Sunday morning socialisers

Today, Sunday, we-re on our Sunday morning stroll downtown, trying to decide which bar to have coffee in. I try the one which gets most sun in the mornings but all the tables outside are taken by dodgy looking people in shiny black bomber jackets and shades. We try inside anyway but don’t even get some much as a buongiorno or a smile from the staff. That’s important. So I reverse the stroller out. Dithering outside about whether to go to the quiet but expensive bar on the pedestrian strip to my left, or whether to go to the bar on the corner of the roundabout by the sea, I sense some eyes on me, and realize I have just sailed past some cousins who are getting a good eyeful of myself and the stroller.
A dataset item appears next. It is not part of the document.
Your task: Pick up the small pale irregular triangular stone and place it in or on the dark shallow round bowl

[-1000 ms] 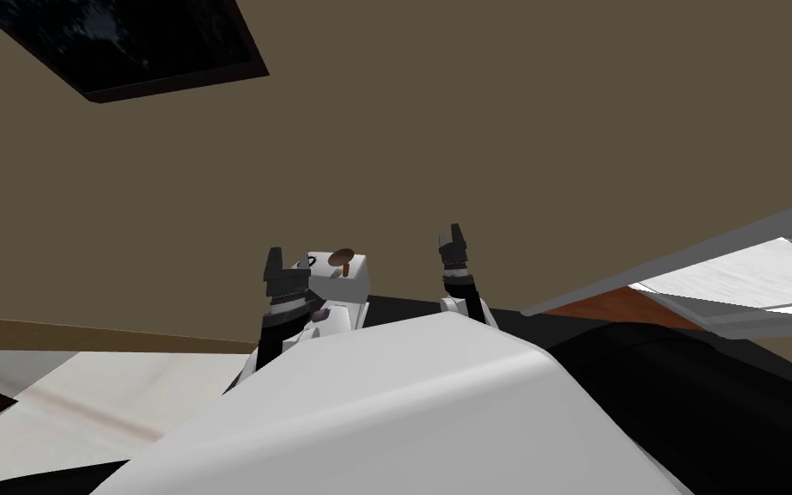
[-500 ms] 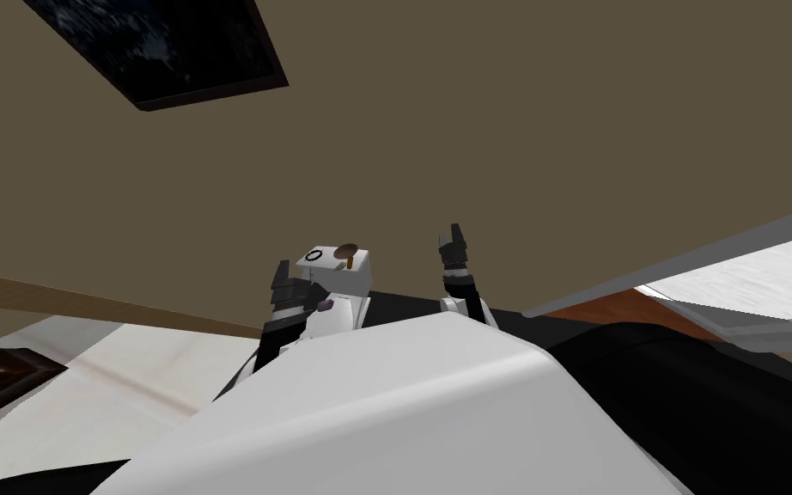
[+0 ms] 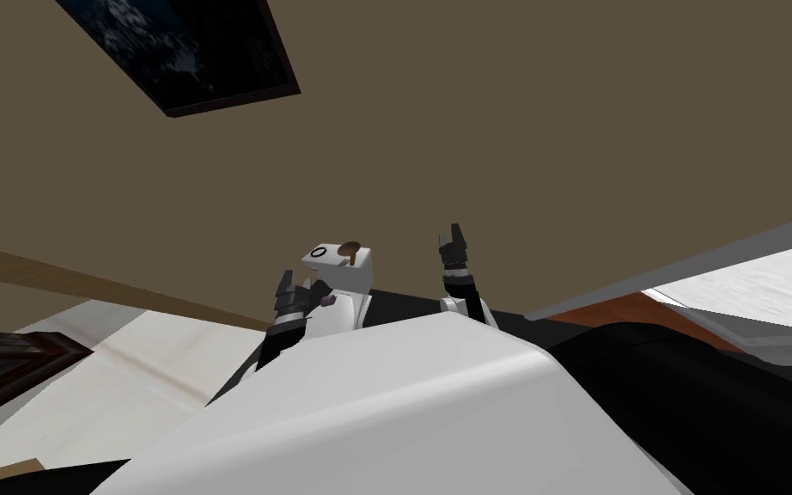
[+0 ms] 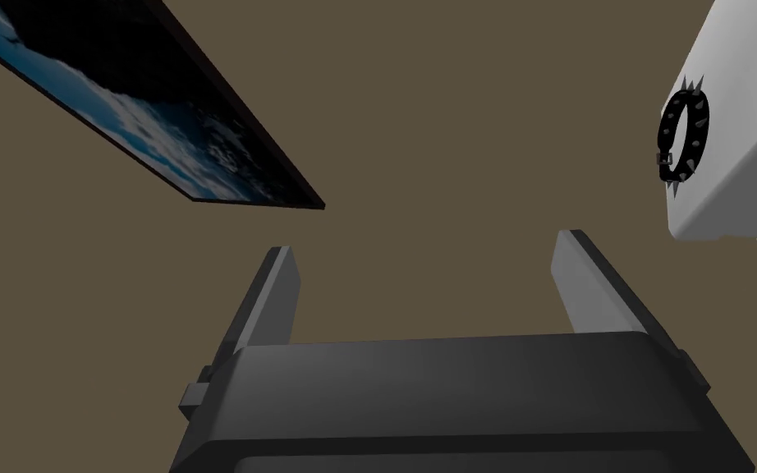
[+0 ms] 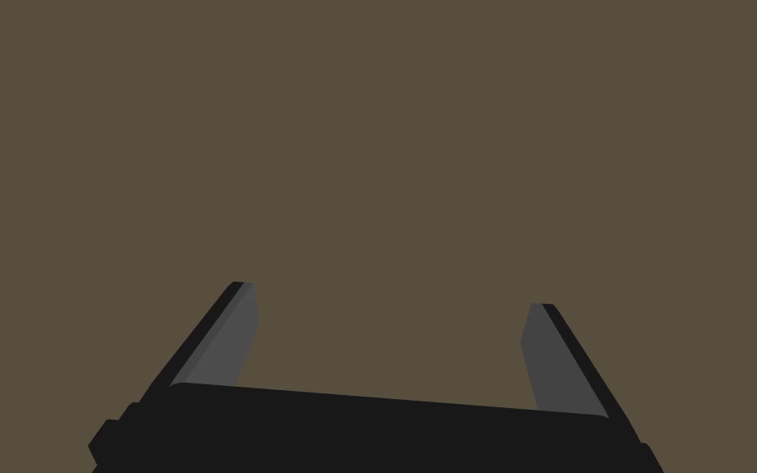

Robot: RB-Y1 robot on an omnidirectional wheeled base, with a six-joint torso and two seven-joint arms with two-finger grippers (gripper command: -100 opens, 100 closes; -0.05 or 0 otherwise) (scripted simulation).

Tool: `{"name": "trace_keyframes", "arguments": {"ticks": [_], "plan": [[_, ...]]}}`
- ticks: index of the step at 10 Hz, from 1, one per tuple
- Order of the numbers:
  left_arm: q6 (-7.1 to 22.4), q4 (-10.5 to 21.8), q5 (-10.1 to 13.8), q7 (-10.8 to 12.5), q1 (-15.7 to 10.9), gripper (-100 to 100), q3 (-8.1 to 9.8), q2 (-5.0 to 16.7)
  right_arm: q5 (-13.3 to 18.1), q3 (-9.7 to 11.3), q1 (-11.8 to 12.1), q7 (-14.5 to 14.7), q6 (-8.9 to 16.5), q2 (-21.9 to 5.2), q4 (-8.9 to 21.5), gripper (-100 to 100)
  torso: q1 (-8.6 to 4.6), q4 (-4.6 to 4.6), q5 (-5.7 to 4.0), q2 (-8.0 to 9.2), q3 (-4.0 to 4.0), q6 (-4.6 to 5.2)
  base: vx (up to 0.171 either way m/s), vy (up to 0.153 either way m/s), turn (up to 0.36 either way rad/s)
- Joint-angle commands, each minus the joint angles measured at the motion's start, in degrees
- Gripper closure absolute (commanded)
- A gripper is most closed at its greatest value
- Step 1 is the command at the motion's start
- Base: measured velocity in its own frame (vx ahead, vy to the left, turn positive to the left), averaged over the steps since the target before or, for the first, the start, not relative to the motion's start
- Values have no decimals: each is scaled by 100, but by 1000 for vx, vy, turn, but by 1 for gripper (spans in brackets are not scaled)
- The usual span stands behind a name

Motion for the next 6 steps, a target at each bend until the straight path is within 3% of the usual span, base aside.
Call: {"name": "trace_keyframes", "arguments": {"ticks": [1, 6], "plan": [[153, 178, 62, 52, -37, -100, 66, 14, 0, 0, 0, 0, 0, 0, 0, 0, 0, 0, 0, 0, 0, 0, -13, -13, 52], [487, 676, 220, 131, -115, -100, 126, -44, 0, 0, 1, 0, 0, 0, 0, 0, -7, -6, -2, -27, -16, 1, 29, -21, 38]]}}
They come over for a chat and to check out bambino who is blissfully sleeping. Just out for a coffee and glance at the papers and stroll with all the other parents on the promenade, I tell cousins, with whom I will be shortly having lunch at the nonna’s, to mark a year since the nonno died. We make it to the bar but poor bambino’s sleep is over. He’s a celebrity. There is a kind of hush as I wheel the stroller in and get settled with my coffee and book: people are busy trying to place me. Who’s this straniera? But then the man at the next table turns around with a great hello for us, a saxophonist who has played at the restaurant, and everyone sighs in relief. So she’s known round here. In fact, I sit for the length of my cappuccino kissing cheeks and handshaking all the Sunday morning socialisers: the exact same people who will have been up at Pachamama until 3am. It occurs to me that they are not really so much pleased to see me as pleased to be able to greet the nice foreign girl with her funky stroller and cute bambino. Because it’s all about appearances. Maybe I’m just being cynical. Maybe they are genuinely pleased to see me. I beam at all concerned anyway.